Guilt Can be Good for You
By Skip Heitzig
Have you noticed that people will do almost anything to avoid the feeling of guilt? Just think of the many “guilt-free” foods available at your local supermarket. Webster’s Dictionary defines guilt as having committed a breach of conduct, something violating law and involving a penalty. To modern society guilt is passé, puritanical, inhibiting, and downright cruel. But the Bible teaches that guilt can be good for you. Let’s look at how King David’s guilt did him a world of good.
In Psalm 51 David was in the depths of despair. You know the story; David committed adultery with Uriah’s wife, Bathsheba. Then he made matters worse by sending Uriah to the front line of battle where he was sure to be slain. The prophet Nathan confronted David with his actions and David finally admitted to God: “Against You, You only, have I sinned, and done this evil in your sight” (Psalm 51:4). Yes, David sinned against Uriah by taking his wife and sending him to his death. He also sinned against Bathsheba by luring her into an adulterous relationship. But at the bottom of the blackness of sin is rebellion against God Himself.

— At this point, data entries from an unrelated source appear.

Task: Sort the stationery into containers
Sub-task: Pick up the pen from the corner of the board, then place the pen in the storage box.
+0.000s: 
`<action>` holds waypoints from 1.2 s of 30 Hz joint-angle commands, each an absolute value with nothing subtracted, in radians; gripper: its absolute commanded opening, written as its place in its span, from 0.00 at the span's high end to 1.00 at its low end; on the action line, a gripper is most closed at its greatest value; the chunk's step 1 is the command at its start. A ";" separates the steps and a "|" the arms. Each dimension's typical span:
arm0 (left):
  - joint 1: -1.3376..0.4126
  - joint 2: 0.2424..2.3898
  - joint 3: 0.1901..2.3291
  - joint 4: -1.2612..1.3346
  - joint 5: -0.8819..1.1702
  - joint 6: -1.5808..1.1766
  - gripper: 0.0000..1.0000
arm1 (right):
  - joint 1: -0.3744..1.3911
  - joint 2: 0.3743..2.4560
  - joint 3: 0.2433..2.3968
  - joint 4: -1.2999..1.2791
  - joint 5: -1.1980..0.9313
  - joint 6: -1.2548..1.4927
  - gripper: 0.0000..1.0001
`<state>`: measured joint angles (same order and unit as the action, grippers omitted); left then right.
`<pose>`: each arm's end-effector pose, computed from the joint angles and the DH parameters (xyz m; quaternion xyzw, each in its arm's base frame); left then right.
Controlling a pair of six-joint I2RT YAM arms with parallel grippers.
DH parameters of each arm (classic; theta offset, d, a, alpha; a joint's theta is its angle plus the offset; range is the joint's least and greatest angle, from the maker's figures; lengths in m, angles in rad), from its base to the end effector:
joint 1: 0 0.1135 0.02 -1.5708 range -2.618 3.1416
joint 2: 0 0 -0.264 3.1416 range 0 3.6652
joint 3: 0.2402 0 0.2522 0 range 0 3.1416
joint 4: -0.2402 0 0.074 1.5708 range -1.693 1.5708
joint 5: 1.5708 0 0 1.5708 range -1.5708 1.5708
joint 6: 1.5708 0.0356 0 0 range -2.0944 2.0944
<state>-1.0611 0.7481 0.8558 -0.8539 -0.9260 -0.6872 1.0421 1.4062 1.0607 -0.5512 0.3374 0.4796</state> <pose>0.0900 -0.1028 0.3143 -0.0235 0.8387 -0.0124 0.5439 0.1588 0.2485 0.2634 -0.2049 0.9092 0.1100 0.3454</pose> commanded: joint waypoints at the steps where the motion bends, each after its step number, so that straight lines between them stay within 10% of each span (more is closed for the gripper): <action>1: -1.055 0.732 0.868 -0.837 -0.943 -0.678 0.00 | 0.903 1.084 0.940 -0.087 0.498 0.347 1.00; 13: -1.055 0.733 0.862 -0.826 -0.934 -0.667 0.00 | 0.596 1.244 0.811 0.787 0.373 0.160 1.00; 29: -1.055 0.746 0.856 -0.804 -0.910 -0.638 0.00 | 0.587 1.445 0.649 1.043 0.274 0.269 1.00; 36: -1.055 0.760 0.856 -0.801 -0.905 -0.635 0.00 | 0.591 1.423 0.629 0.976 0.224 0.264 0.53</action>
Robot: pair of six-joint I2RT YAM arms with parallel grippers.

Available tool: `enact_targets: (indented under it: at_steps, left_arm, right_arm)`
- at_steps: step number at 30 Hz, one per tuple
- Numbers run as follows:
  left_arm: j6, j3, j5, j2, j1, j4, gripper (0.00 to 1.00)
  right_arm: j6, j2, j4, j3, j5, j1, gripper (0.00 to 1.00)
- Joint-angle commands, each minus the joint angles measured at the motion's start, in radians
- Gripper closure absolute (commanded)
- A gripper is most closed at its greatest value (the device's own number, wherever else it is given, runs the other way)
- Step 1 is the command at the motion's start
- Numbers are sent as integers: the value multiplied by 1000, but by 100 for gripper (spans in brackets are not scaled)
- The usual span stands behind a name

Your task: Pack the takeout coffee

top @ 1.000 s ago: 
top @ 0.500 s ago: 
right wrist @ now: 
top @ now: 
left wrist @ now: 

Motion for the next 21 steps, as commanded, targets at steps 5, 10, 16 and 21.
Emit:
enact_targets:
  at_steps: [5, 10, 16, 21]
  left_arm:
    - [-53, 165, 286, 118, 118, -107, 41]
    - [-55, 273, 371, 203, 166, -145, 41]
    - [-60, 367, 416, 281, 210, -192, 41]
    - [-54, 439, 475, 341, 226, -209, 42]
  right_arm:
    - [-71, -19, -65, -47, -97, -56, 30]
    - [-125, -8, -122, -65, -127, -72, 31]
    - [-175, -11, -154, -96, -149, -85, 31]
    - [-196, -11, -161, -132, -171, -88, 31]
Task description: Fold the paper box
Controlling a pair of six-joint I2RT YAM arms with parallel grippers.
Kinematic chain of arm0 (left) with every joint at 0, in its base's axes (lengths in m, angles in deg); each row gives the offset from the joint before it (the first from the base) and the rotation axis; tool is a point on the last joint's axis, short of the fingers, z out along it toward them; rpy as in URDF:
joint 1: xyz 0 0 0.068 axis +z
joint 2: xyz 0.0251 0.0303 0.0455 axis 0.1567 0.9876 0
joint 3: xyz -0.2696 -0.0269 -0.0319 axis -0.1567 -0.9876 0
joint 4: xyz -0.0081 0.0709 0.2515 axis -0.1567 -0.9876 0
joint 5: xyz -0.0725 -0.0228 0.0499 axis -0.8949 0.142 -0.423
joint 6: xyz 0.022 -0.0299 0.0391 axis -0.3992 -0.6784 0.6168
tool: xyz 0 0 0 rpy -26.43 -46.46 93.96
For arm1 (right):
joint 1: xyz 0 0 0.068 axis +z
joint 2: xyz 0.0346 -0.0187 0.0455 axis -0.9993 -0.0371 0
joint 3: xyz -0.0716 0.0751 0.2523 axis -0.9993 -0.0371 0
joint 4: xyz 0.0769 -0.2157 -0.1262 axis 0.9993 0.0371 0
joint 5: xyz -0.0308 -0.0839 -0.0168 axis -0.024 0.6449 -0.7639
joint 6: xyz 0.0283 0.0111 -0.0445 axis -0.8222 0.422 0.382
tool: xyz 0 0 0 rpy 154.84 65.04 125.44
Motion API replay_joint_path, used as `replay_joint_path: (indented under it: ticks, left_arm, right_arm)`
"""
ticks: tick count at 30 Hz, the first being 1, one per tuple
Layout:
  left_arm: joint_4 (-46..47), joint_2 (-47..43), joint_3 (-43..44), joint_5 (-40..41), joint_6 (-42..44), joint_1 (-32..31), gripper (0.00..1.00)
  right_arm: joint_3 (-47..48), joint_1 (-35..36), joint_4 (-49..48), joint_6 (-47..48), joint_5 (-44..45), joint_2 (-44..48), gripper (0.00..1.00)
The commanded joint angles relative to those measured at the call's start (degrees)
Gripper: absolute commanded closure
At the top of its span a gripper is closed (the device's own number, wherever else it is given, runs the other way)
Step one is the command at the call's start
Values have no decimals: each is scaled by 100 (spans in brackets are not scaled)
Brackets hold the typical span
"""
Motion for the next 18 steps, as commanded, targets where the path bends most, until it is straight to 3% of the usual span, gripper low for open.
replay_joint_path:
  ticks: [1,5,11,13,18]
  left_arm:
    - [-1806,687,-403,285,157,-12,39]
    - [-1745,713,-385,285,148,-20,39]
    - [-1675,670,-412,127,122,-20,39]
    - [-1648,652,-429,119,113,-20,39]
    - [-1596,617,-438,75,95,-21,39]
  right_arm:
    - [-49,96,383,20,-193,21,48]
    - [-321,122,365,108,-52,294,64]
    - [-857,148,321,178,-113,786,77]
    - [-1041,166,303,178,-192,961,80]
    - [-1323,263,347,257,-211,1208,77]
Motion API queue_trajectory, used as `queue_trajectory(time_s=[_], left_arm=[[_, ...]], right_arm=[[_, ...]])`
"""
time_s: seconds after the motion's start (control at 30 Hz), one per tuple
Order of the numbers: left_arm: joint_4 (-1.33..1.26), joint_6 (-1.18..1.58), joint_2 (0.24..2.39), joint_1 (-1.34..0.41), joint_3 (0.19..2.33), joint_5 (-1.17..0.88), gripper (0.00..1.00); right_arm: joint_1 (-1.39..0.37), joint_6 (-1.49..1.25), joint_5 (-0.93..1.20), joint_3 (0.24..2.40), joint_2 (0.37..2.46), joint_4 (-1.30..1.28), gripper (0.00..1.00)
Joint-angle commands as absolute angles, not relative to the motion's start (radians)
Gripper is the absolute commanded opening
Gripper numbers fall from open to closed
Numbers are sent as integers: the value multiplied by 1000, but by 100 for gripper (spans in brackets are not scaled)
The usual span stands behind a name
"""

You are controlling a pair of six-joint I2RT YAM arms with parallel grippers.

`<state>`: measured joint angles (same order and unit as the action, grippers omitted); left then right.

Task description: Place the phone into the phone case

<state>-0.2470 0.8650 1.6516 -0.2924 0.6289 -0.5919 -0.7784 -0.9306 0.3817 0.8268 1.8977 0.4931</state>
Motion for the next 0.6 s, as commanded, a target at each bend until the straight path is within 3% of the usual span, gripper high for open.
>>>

In Psalm 32, David explained the blessings he had experienced when he confessed his sin: “Blessed is he whose transgression is forgiven, whose sin is covered. Blessed is the man to whom the Lord does not impute iniquity, and in whose spirit there is no deceit” (Psalm 32:1-2). Here David used three words to describe what God is willing to do when we confess our sin:
1) Forgiven means to lift up, like lifting a burden, or to take away. In other words, God carries it away. Psalm 103:12 says, “As far as the east is from the west, so far has He removed our transgressions from us.”
2) Covered means to conceal or hide from sight. This means that our sins are invisible! How is this possible? The book of Revelation tells us that Jesus “loved us and washed us from our sins in His own blood” (Revelation 1:5). Our sins are covered with Christ’s precious blood.
3) Not impute is a bookkeeping term meaning that God does not place sin into our account. In other words, God cancels the debt of our sin. Paul put it this way: “What joy for those whose sin is no longer counted against them by the Lord” (Romans 4:8 NLT).
Despite society’s willingness to overlook wrongdoing, are you still feeling guilty? God wants to use that for your good. Regardless of the sin you’ve committed, God wants to forgive you. When you ask Him for forgiveness, you’ll experience the joy and freedom that comes from His plan for guilt-free living through faith in Jesus Christ.